WORK ORDER: Below is a block of records; repeat all of them exactly.

━━━━━ MATERIAL TO PROCESS

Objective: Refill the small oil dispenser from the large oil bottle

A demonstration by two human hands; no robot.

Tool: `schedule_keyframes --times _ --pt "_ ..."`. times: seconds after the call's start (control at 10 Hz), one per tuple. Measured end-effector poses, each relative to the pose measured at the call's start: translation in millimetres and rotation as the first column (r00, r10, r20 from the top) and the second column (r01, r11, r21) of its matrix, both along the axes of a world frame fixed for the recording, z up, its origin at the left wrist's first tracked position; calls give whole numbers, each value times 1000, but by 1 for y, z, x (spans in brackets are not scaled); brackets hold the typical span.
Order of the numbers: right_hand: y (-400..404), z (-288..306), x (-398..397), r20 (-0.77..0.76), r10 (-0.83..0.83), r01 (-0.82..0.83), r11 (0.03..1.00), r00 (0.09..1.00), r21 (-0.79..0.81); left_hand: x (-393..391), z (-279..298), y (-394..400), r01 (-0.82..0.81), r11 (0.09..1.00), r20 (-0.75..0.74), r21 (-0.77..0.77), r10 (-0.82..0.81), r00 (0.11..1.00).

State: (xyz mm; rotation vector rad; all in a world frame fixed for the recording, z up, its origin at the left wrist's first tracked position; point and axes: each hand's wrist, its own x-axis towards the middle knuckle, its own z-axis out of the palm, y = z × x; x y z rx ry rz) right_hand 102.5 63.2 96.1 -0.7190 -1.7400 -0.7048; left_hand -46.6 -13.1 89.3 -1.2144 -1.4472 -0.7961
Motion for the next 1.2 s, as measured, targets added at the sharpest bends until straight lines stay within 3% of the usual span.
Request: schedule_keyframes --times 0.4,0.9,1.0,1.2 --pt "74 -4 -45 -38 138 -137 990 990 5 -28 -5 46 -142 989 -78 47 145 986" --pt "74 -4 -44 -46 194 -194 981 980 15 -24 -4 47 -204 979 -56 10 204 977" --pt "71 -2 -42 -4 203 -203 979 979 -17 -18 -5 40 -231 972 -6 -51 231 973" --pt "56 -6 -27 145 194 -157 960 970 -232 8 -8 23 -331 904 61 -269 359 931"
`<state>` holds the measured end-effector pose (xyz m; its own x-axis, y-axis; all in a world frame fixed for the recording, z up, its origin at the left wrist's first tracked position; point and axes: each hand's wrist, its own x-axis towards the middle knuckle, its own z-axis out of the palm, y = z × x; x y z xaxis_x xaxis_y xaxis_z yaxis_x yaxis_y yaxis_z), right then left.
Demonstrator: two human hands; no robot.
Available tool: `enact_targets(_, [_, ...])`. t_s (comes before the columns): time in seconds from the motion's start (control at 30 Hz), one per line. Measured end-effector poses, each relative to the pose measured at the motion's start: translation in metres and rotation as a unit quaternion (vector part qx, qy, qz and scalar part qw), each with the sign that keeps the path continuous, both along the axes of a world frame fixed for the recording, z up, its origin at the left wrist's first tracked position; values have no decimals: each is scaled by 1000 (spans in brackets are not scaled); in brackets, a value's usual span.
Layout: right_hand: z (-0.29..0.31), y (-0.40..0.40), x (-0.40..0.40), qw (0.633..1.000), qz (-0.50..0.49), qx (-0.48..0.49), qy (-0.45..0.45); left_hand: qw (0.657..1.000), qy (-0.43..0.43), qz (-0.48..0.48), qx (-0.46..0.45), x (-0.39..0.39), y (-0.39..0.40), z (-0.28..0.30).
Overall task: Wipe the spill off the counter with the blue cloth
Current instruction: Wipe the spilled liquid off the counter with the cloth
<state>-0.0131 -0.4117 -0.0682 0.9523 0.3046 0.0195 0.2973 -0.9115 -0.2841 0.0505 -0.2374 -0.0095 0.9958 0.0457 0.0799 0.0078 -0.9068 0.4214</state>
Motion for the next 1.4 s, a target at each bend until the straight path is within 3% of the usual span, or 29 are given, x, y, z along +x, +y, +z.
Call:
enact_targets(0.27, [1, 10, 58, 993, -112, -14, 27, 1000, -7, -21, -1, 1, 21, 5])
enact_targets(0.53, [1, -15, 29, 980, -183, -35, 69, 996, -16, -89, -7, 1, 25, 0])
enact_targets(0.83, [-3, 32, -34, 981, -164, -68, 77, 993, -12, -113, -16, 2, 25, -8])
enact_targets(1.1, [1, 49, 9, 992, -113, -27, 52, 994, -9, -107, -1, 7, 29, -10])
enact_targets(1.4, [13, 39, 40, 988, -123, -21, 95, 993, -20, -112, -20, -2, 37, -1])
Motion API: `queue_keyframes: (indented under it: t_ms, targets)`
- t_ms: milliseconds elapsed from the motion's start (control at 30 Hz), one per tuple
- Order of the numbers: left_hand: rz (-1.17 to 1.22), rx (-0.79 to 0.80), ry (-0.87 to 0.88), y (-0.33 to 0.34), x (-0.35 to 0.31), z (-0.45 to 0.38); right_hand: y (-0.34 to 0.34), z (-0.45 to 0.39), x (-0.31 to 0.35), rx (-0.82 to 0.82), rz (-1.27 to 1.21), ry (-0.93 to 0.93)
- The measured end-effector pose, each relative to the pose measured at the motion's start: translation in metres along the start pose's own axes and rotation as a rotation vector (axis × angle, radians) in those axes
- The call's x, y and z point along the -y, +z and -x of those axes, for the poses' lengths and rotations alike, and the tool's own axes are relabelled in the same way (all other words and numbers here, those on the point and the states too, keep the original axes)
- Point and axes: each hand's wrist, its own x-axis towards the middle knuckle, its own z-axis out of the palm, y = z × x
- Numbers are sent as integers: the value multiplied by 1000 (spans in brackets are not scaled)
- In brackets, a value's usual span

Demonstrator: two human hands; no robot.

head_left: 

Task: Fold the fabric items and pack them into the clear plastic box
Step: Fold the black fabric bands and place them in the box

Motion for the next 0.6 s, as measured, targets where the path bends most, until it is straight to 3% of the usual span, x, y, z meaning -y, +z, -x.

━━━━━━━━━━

SOLUTION TO THE EXERCISE:
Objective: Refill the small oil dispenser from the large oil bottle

A demonstration by two human hands; no robot.

Tool: `schedule_keyframes --times _ --pt "_ ..."`. times: seconds after the call's start (control at 10 Hz), one per tuple. Measured end-effector poses, each relative to the pose measured at the call's start: translation in millimetres and rotation as the first column (r00, r10, r20 from the top) and the second column (r01, r11, r21) of its matrix, both along the axes of a world frame fixed for the recording, z up, its origin at the left wrist's first tracked position; calls give whole numbers, each value times 1000, but by 1 for y, z, x (spans in brackets are not scaled); brackets hold the typical span.
Order of the numbers: right_hand: y (-400..404), z (-288..306), x (-398..397), r20 (-0.77..0.76), r10 (-0.83..0.83), r01 (-0.82..0.83), r11 (0.03..1.00), r00 (0.09..1.00), r21 (-0.79..0.81); left_hand: x (-393..391), z (-279..298), y (-394..400), r01 (-0.82..0.81), r11 (0.09..1.00), r20 (-0.75..0.74), r21 (-0.77..0.77), r10 (-0.82..0.81), r00 (0.11..1.00).

State: (xyz mm; rotation vector rad; all in a world frame fixed for the recording, z up, its origin at the left wrist's first tracked position; point and axes: each hand's wrist, its own x-axis towards the middle knuckle, its own z-axis out of the palm, y = z × x; x y z rx ry rz) right_hand 102.5 63.2 96.1 -0.7190 -1.7400 -0.7048; left_hand -46.6 -13.1 89.3 -1.2144 -1.4472 -0.7961
Motion for the next 1.2 s, as measured, targets added at the sharpest bends until straight lines stay within 3% of the usual span.
Request: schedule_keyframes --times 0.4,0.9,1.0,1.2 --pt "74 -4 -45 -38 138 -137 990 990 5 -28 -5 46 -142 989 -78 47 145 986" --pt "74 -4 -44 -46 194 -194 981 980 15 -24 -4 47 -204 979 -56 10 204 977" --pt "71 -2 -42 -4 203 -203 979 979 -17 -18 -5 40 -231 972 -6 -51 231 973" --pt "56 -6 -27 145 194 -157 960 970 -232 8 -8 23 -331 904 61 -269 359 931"
`<state>` holds the measured end-effector pose (xyz m; its own x-axis, y-axis; all in a world frame fixed for the recording, z up, its origin at the left wrist's first tracked position; point and axes: each hand's wrist, its own x-axis towards the middle knuckle, its own z-axis out of the palm, y = z × x; x y z xaxis_x xaxis_y xaxis_z yaxis_x yaxis_y yaxis_z), right then left.
Demonstrator: two human hands; no robot.
Available tool: `enact_targets(_, [_, ...])`. t_s (comes before the columns): time in seconds from the motion's start (control at 30 Hz), one per line. Measured end-effector poses, each relative to the pose measured at the motion's start: translation in metres and rotation as a unit quaternion (vector part qx, qy, qz and scalar part qw), each with the sign that keeps the path continuous, both along the axes of a world frame fixed for the recording, z up, its origin at the left wrist's first tracked position; values have no decimals: each is scaled by 1000 (spans in brackets are not scaled); in brackets, a value's usual span.
Layout: right_hand: z (-0.29..0.31), y (-0.40..0.40), x (-0.40..0.40), qw (0.633..1.000), qz (-0.50..0.49), qx (-0.48..0.49), qy (-0.45..0.45); left_hand: qw (0.657..1.000), qy (-0.43..0.43), qz (-0.48..0.48), qx (-0.46..0.45), x (-0.39..0.39), y (-0.39..0.40), z (-0.28..0.30).
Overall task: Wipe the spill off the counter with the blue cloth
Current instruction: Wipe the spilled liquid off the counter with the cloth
<state>-0.0131 -0.4117 -0.0682 0.9523 0.3046 0.0195 0.2973 -0.9115 -0.2841 0.0505 -0.2374 -0.0095 0.9958 0.0457 0.0799 0.0078 -0.9068 0.4214</state>
Motion for the next 1.4 s, a target at each bend until the straight path is within 3% of the usual span, or 29 are given, x, y, z along +x, +y, +z.
Call:
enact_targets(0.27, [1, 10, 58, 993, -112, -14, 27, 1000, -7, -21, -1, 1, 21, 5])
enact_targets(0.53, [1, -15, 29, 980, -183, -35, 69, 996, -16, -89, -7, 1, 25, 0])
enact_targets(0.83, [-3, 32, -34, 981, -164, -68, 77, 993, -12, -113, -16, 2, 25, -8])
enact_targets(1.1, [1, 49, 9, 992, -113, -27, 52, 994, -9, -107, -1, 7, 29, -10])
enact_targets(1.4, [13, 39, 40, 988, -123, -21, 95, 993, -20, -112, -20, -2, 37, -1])
Motion API: `queue_keyframes: (indented under it: t_ms, targets)`
- t_ms: milliseconds elapsed from the motion's start (control at 30 Hz), one per tuple
- Order of the numbers: left_hand: rz (-1.17 to 1.22), rx (-0.79 to 0.80), ry (-0.87 to 0.88), y (-0.33 to 0.34), x (-0.35 to 0.31), z (-0.45 to 0.38); right_hand: y (-0.34 to 0.34), z (-0.45 to 0.39), x (-0.31 to 0.35), rx (-0.82 to 0.82), rz (-1.27 to 1.21), ry (-0.93 to 0.93)
- The measured end-effector pose, each relative to the pose measured at the motion's start: translation in metres along the start pose's own axes and rotation as a rotation vector (axis × angle, radians) in those axes
- The call's x, y and z point along the -y, +z and -x of those axes, for the poses' lengths and rotations alike, and the tool's own axes are relabelled in the same way (all other words and numbers here, those on the point and the states too, keep the original axes)
- Point and axes: each hand's wrist, its own x-axis towards the middle knuckle, its own z-axis out of the palm, y = z × x
- Numbers are sent as integers: the value multiplied by 1000 (spans in brackets are not scaled)
- In brackets, a value's usual span

Demonstrator: two human hands; no robot.

head_left: 

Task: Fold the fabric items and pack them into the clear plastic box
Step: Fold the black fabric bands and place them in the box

Motion for the next 0.6 s, as measured, targets where the path bends most, until it is straight to 3% of the usual span, x, y, z meaning -y, +z, -x.

The full answer has now been given.